Your objective:
Retype the listing exactly, so that the copy matches it line for line.

• • •

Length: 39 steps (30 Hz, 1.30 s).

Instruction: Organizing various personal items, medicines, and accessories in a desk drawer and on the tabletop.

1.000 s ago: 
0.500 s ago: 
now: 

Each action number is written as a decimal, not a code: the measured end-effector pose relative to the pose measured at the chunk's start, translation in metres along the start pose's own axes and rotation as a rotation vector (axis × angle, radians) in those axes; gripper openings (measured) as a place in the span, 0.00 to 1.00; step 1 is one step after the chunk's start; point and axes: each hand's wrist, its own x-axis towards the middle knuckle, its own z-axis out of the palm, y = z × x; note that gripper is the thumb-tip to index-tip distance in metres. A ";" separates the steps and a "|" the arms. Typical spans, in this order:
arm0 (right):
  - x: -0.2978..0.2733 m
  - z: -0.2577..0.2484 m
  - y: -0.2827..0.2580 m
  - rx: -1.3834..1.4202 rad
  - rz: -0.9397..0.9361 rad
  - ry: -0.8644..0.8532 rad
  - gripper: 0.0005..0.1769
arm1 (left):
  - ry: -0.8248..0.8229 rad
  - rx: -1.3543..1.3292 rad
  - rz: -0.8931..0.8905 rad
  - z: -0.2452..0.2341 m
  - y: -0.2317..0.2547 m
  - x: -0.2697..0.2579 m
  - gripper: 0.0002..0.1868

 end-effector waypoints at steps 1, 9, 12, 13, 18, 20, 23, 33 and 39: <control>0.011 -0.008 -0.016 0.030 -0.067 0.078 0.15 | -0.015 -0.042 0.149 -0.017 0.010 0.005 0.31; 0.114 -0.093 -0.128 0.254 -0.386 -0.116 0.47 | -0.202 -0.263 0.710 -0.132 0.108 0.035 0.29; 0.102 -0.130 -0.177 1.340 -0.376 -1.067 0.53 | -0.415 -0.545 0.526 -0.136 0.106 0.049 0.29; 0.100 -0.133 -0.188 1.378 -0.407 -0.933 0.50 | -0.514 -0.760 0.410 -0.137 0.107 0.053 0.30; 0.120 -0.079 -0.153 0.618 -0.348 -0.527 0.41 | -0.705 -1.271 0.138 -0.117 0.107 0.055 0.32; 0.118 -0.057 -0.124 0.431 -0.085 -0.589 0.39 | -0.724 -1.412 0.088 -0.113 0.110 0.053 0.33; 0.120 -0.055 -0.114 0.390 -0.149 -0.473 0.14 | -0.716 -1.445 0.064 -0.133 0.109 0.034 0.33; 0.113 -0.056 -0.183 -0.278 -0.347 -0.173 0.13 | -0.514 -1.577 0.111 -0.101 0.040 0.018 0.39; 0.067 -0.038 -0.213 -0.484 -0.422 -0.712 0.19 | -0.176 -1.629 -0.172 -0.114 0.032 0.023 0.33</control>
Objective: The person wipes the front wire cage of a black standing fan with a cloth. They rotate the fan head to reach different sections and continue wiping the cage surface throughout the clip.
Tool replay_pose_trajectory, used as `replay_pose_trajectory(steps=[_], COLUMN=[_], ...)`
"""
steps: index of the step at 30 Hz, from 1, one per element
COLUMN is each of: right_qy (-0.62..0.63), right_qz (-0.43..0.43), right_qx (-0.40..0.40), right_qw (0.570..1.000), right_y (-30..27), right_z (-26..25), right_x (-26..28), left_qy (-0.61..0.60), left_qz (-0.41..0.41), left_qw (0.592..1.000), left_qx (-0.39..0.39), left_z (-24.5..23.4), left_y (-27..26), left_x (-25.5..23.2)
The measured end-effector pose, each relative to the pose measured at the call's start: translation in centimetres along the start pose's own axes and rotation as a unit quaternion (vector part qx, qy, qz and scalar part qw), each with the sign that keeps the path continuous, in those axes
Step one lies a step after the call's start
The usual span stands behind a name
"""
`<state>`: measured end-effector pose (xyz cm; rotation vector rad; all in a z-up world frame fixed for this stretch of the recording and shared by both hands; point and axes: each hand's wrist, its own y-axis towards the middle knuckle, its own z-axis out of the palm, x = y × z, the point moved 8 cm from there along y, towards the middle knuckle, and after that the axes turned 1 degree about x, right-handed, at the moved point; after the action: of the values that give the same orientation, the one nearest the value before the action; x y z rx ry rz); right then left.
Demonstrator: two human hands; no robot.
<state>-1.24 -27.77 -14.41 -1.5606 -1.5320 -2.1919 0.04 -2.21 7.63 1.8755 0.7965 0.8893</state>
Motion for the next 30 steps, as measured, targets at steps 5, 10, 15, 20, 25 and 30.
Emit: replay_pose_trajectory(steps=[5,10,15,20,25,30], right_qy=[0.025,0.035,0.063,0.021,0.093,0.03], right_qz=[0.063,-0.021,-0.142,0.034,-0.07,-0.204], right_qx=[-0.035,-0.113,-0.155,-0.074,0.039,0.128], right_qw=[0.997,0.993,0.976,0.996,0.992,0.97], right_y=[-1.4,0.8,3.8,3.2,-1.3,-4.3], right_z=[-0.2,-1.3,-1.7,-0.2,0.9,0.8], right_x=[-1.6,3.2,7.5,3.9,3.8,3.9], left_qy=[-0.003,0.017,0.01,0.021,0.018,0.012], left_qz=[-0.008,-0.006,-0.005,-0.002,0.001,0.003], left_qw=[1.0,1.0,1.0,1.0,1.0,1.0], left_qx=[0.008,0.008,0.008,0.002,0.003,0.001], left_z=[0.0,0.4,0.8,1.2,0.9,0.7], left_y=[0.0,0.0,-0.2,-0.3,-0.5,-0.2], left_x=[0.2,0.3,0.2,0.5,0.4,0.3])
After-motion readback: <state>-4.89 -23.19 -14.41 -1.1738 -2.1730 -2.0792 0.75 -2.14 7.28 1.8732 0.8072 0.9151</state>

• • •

Problem solution:
Length: 39 steps (30 Hz, 1.30 s).

Instruction: Organizing various personal items, medicines, and accessories in a desk drawer and on the tabletop.

1.000 s ago: 
0.500 s ago: 
now: 

Each action number is written as a decimal, not a code: the measured end-effector pose relative to the pose measured at the chunk's start, translation in metres along the start pose's own axes and rotation as a rotation vector (axis × angle, radians) in those axes; gripper openings (measured) as a place in the span, 0.00 to 1.00; step 1 is one step after the chunk's start; point and axes: each hand's wrist, its own x-axis towards the middle knuckle, its own z-axis out of the palm, y = z × x; note that gripper is the thumb-tip to index-tip distance in metres. A ";" separates the steps and a "|" the arms. Typical spans, in this order:
arm0 (right):
  - x: -0.2978..0.2733 m
  - z: -0.2577..0.2484 m
  - y: -0.2827..0.2580 m
  - rx: -1.3834..1.4202 rad
  - rz: -0.9397..0.9361 rad
  - ry: -0.8644..0.8532 rad
  - gripper: 0.0005..0.1769
arm1 (left):
  - ry: -0.8248..0.8229 rad
  - rx: -1.3543..1.3292 rad
  - rz: -0.8931..0.8905 rad
  - z: -0.2452..0.2341 m
  - y: -0.2317..0.2547 m
  - x: -0.2697..0.2579 m
  - gripper: 0.0002..0.1868

 end-effector waypoints at steps 1, 9, 12, 13, 18, 20, 23, 33 and 39: <control>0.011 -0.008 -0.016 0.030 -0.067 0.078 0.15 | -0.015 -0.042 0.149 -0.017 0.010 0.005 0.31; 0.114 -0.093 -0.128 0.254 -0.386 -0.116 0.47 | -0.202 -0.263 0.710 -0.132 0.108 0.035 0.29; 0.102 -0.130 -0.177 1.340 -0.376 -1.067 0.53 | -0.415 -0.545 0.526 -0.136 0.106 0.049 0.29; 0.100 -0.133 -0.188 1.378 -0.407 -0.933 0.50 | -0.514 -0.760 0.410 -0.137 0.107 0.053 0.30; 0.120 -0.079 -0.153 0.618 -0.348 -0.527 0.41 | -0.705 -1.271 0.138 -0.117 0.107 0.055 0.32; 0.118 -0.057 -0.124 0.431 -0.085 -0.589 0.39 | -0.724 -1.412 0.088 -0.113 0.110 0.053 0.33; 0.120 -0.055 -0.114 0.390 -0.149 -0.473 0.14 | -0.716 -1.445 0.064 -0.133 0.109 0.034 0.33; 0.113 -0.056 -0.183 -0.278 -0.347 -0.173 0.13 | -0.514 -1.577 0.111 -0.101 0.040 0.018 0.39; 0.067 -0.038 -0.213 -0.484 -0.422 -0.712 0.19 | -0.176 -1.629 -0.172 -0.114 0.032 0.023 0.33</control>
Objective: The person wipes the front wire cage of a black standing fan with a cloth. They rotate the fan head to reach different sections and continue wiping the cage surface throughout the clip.
Tool replay_pose_trajectory, used as `replay_pose_trajectory(steps=[_], COLUMN=[_], ...)`
"""
steps: index of the step at 30 Hz, from 1, one per element
COLUMN is each of: right_qy (-0.62..0.63), right_qz (-0.43..0.43), right_qx (-0.40..0.40), right_qw (0.570..1.000), right_y (-30..27), right_z (-26..25), right_x (-26..28), left_qy (-0.61..0.60), left_qz (-0.41..0.41), left_qw (0.592..1.000), left_qx (-0.39..0.39), left_z (-24.5..23.4), left_y (-27..26), left_x (-25.5..23.2)
The measured end-effector pose, each relative to the pose measured at the call's start: translation in centimetres along the start pose's own axes and rotation as a unit quaternion (vector part qx, qy, qz and scalar part qw), each with the sign that keeps the path continuous, in those axes
Step one lies a step after the call's start
The usual span stands behind a name
"""
`<state>`: measured end-effector pose (xyz cm; rotation vector rad; all in a z-up world frame fixed for this stretch of the recording and shared by both hands; point and axes: each hand's wrist, its own y-axis towards the middle knuckle, its own z-axis out of the palm, x = y × z, the point moved 8 cm from there along y, towards the middle knuckle, and after that the axes turned 1 degree about x, right-handed, at the moved point; after the action: of the values that give the same orientation, the one nearest the value before the action; x y z rx ry rz); right then left.
Demonstrator: two human hands; no robot.
<state>-1.24 -27.77 -14.41 -1.5606 -1.5320 -2.1919 0.04 -2.21 7.63 1.8755 0.7965 0.8893</state>
Motion for the next 30 steps, as measured, targets at steps 5, 10, 15, 20, 25 and 30.
Emit: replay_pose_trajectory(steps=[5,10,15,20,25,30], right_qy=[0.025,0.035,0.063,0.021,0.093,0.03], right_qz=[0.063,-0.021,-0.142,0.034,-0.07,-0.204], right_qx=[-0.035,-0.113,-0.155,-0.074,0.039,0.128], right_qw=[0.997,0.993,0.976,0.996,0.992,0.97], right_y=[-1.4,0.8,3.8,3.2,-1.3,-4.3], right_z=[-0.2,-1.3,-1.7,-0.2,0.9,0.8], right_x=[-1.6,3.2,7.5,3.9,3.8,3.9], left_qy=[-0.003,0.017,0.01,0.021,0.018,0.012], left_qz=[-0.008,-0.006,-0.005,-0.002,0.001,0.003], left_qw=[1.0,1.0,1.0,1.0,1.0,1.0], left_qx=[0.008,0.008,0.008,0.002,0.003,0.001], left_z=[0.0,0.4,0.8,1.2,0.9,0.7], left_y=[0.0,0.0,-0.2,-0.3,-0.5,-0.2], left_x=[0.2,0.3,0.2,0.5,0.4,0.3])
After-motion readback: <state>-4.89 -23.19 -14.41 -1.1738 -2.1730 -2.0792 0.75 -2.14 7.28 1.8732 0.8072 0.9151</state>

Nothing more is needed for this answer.